◆ Directions ◆
Count the lines below that contain the word "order", and report only that number.

◆ Listed records ◆

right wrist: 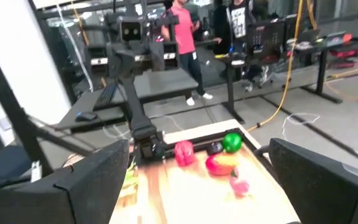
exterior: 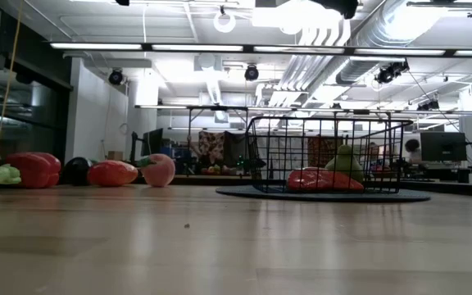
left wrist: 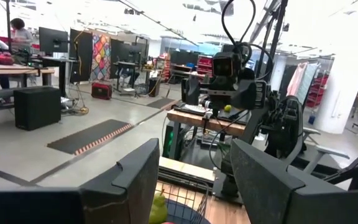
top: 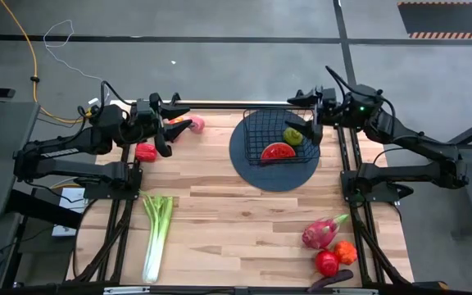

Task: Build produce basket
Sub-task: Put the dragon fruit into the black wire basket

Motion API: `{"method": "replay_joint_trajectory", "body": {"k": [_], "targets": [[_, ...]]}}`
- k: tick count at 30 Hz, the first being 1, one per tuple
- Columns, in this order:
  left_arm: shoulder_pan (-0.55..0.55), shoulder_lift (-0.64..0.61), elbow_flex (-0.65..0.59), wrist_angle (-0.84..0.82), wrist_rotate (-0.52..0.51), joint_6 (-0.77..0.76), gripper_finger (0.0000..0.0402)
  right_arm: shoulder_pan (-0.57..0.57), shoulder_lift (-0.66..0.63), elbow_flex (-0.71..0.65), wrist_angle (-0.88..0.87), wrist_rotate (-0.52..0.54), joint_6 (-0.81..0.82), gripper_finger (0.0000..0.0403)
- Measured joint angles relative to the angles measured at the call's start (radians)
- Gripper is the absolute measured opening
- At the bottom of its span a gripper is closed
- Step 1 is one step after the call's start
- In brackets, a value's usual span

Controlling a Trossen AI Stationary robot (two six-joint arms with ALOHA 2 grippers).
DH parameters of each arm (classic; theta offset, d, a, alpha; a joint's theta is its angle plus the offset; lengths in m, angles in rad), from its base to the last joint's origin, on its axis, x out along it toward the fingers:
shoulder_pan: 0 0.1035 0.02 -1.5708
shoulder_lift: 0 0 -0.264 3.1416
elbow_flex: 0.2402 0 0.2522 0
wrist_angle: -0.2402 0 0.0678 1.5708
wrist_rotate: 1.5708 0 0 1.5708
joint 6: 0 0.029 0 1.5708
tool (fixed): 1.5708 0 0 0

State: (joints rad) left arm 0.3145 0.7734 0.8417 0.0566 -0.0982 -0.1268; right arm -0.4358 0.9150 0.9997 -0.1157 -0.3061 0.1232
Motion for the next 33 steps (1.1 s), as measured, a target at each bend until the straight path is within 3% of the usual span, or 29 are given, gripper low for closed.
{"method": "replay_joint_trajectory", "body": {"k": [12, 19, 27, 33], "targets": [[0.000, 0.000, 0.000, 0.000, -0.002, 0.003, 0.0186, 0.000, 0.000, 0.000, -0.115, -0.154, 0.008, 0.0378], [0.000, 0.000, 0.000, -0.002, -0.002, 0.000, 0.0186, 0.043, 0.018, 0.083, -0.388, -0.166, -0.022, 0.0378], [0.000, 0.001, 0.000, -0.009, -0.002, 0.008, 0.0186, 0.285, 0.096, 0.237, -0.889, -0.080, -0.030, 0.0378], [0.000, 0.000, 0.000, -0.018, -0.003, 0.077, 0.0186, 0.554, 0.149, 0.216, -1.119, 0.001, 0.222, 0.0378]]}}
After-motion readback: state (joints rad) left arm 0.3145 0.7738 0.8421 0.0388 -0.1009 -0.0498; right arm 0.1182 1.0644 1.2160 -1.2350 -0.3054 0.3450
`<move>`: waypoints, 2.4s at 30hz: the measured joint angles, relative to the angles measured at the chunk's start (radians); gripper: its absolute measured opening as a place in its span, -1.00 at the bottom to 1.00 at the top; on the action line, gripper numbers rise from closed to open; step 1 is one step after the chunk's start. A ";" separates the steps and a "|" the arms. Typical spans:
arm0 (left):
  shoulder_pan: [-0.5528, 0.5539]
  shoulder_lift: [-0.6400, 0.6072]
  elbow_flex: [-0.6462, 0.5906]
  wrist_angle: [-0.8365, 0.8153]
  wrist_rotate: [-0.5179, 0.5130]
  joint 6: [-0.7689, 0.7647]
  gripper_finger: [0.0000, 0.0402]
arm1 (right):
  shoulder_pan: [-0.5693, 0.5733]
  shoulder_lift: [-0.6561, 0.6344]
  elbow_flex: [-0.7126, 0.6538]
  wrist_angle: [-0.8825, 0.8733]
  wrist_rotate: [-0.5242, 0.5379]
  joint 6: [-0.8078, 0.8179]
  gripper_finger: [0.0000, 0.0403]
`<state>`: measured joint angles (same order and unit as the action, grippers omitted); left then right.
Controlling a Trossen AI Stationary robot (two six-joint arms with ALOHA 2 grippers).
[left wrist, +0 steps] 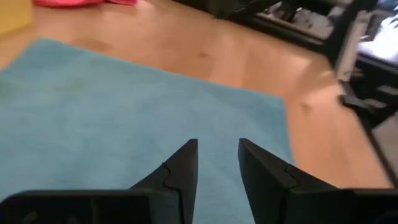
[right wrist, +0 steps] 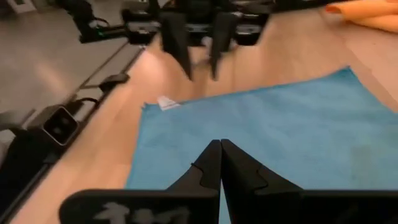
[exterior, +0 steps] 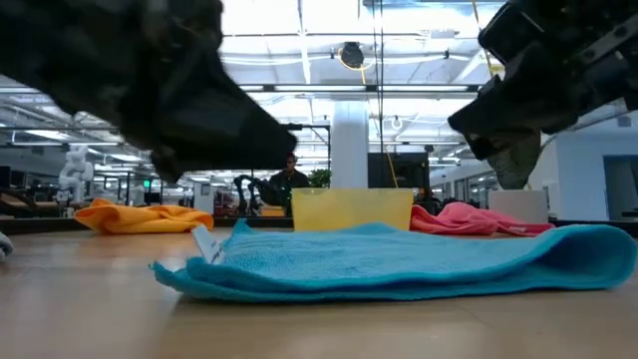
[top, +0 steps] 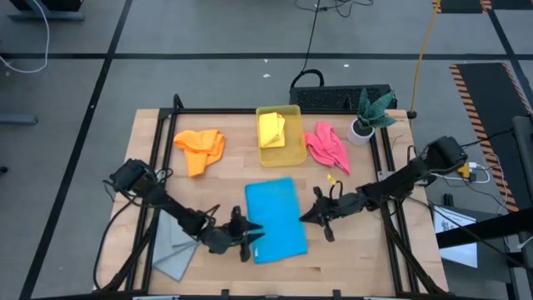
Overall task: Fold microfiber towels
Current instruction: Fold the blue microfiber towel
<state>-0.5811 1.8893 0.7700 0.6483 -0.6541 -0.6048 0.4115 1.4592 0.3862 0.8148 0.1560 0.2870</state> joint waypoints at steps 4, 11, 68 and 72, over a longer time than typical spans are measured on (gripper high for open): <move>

◆ Solution below ◆
2